━━ DATA EXTRACT

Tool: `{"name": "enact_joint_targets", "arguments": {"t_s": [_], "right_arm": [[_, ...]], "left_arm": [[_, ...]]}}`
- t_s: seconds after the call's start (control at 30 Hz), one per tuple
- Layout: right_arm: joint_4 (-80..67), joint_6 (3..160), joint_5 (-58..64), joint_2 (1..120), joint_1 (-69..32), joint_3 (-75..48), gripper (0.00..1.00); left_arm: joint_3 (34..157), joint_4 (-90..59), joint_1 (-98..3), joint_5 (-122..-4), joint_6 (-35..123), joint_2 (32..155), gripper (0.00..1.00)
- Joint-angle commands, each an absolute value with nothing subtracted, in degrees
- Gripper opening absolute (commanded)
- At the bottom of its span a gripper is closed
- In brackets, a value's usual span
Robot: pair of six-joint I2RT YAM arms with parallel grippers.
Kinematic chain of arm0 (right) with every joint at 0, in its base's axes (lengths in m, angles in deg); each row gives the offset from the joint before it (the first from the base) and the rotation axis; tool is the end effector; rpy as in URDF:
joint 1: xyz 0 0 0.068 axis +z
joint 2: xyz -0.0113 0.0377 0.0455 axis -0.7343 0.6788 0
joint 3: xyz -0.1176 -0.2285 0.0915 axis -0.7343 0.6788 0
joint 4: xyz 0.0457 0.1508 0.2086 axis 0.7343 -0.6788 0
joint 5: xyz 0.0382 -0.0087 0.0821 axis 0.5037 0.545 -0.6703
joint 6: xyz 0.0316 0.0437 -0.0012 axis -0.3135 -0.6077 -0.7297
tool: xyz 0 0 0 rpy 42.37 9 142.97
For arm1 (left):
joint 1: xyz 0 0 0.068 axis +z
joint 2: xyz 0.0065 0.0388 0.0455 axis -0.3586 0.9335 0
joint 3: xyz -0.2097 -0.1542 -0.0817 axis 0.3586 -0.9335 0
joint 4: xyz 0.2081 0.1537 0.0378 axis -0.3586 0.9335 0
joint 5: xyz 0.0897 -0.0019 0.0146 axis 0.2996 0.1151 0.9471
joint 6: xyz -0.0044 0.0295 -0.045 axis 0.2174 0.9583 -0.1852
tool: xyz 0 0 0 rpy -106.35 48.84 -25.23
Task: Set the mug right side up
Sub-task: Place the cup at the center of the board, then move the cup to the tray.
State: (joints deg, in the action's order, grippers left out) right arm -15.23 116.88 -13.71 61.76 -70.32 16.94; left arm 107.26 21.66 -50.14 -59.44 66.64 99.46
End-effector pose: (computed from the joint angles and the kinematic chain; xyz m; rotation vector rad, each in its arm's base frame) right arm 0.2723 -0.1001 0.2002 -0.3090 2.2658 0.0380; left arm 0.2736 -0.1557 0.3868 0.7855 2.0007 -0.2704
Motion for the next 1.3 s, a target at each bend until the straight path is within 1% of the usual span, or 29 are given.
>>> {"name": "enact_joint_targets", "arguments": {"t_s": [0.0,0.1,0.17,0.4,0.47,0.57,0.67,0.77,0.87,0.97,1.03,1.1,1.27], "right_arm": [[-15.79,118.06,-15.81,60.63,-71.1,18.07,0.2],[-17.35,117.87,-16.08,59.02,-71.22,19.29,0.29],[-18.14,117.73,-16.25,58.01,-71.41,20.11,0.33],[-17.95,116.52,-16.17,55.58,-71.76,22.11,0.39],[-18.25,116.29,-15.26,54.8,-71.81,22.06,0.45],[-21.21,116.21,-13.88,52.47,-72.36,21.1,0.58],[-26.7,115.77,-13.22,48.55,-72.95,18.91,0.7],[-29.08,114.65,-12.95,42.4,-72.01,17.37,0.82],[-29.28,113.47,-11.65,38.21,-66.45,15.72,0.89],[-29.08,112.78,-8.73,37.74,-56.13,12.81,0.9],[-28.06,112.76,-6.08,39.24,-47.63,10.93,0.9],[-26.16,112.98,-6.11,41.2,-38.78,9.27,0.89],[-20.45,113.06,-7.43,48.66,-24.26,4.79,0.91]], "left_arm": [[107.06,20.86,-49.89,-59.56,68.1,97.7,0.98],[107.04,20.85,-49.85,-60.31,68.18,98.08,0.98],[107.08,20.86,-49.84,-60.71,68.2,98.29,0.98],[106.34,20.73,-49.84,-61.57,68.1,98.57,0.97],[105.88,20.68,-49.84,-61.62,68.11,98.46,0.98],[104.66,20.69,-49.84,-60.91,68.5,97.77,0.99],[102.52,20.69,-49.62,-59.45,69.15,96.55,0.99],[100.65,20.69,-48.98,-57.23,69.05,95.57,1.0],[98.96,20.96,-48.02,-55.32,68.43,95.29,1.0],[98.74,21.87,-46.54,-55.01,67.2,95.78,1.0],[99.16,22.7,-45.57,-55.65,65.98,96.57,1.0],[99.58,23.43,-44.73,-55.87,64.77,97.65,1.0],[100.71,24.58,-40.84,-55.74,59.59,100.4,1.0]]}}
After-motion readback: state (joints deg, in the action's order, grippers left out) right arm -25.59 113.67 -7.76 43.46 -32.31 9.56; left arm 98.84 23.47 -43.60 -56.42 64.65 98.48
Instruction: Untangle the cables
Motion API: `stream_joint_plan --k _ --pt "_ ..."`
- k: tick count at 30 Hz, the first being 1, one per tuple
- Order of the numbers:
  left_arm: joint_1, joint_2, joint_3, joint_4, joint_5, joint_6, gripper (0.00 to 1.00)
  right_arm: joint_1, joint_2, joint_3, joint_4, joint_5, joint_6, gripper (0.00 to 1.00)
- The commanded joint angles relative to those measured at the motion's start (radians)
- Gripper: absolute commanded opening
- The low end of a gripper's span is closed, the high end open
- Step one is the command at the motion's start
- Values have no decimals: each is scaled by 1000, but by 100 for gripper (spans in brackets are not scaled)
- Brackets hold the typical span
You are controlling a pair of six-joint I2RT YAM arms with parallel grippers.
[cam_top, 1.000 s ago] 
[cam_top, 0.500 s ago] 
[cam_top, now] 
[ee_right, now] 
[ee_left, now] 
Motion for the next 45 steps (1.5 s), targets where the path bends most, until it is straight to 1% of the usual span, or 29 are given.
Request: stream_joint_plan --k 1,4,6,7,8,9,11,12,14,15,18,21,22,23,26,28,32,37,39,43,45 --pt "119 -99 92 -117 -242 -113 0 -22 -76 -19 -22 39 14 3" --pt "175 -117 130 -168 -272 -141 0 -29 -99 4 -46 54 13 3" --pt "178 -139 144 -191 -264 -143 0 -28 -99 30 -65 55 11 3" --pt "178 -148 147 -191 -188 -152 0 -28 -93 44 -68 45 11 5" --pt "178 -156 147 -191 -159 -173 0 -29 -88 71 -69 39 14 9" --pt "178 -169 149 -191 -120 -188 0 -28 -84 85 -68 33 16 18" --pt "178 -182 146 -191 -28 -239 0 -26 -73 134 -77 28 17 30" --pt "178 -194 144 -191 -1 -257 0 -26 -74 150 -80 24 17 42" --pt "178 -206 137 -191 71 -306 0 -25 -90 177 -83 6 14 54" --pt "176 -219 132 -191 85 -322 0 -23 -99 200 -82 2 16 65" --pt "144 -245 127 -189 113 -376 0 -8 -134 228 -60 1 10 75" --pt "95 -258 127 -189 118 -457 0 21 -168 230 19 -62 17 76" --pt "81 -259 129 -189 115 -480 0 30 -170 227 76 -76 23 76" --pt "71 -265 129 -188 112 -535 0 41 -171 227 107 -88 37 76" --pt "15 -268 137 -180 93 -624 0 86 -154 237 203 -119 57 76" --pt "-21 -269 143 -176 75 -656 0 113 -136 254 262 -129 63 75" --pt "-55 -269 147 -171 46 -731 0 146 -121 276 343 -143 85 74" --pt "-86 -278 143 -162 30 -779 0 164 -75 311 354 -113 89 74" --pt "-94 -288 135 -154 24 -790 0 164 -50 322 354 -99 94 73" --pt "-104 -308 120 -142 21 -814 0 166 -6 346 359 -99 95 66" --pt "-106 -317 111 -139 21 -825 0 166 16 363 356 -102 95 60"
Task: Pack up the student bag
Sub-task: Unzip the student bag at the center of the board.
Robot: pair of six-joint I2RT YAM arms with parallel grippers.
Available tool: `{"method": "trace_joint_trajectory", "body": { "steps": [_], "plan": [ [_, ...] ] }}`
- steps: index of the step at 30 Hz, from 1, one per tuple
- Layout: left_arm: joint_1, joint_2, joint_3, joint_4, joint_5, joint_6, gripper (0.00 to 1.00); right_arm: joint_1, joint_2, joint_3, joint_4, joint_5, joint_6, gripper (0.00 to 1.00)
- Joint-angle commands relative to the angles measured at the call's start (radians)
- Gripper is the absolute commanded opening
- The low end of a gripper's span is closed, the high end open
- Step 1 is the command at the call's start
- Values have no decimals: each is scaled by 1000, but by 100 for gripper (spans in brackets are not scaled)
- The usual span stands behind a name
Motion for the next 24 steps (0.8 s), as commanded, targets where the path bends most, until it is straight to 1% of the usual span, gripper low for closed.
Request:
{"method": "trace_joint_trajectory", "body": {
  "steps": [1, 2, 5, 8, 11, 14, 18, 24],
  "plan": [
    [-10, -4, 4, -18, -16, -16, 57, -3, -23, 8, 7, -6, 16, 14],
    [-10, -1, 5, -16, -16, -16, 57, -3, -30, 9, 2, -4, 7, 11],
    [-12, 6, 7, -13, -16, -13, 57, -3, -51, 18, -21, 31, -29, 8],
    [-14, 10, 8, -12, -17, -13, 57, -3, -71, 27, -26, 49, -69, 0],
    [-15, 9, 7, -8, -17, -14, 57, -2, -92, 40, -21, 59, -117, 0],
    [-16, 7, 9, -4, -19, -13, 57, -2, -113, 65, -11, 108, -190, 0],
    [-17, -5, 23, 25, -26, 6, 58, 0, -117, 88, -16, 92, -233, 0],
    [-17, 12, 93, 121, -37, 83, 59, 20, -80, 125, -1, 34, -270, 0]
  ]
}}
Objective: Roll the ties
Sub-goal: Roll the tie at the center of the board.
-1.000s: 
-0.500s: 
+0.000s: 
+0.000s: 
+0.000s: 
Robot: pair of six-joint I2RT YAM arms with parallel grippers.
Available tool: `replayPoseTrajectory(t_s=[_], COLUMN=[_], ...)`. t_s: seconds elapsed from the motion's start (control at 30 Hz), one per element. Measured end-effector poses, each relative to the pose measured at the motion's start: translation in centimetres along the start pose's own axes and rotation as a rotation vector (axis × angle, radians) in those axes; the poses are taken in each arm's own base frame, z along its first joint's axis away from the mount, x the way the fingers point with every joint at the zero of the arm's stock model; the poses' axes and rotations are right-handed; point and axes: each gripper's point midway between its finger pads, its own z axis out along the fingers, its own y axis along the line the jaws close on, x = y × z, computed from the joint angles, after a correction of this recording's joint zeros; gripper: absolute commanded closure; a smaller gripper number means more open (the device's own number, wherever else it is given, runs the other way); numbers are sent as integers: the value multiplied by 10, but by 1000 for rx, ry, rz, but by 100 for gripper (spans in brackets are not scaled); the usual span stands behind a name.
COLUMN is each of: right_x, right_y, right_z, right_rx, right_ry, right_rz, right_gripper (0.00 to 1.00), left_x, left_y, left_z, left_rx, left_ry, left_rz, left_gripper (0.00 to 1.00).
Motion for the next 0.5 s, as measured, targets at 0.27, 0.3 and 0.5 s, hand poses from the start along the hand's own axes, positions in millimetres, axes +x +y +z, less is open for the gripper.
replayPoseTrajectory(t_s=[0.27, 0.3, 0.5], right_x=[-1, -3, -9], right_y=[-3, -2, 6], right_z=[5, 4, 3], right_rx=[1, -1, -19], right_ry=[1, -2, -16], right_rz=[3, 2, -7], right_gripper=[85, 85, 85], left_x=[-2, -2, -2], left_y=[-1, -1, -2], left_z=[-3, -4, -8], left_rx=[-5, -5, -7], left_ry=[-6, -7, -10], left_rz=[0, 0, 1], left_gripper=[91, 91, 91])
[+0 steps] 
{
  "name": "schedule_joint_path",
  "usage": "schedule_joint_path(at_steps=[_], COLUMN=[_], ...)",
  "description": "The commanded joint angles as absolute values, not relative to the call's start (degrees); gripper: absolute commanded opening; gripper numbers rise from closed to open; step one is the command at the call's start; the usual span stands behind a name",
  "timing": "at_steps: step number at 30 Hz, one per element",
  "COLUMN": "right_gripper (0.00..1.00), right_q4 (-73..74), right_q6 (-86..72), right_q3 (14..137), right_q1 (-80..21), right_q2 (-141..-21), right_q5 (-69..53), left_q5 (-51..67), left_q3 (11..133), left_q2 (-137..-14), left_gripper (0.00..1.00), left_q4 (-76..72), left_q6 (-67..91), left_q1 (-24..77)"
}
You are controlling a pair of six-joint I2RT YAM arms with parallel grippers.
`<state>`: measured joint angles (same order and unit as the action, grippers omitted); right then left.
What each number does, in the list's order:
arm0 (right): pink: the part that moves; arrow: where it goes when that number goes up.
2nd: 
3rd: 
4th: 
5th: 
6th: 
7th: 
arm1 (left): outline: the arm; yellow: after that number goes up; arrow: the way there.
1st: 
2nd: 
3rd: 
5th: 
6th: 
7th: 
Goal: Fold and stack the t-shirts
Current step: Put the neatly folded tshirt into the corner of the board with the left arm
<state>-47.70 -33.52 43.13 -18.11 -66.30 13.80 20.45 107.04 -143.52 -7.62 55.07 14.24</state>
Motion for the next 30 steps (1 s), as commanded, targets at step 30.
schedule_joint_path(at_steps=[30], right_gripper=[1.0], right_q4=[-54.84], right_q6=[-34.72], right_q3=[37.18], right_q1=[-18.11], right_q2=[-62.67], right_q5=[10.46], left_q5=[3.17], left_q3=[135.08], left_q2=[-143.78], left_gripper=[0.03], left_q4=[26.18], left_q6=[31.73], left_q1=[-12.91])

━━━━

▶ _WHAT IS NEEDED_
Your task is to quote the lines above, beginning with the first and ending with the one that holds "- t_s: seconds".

▶ _TASK ANSWER_
Tool: `{"name": "enact_joint_targets", "arguments": {"t_s": [_], "right_arm": [[_, ...]], "left_arm": [[_, ...]]}}`
- t_s: seconds after the call's start (control at 30 Hz), one per tuple

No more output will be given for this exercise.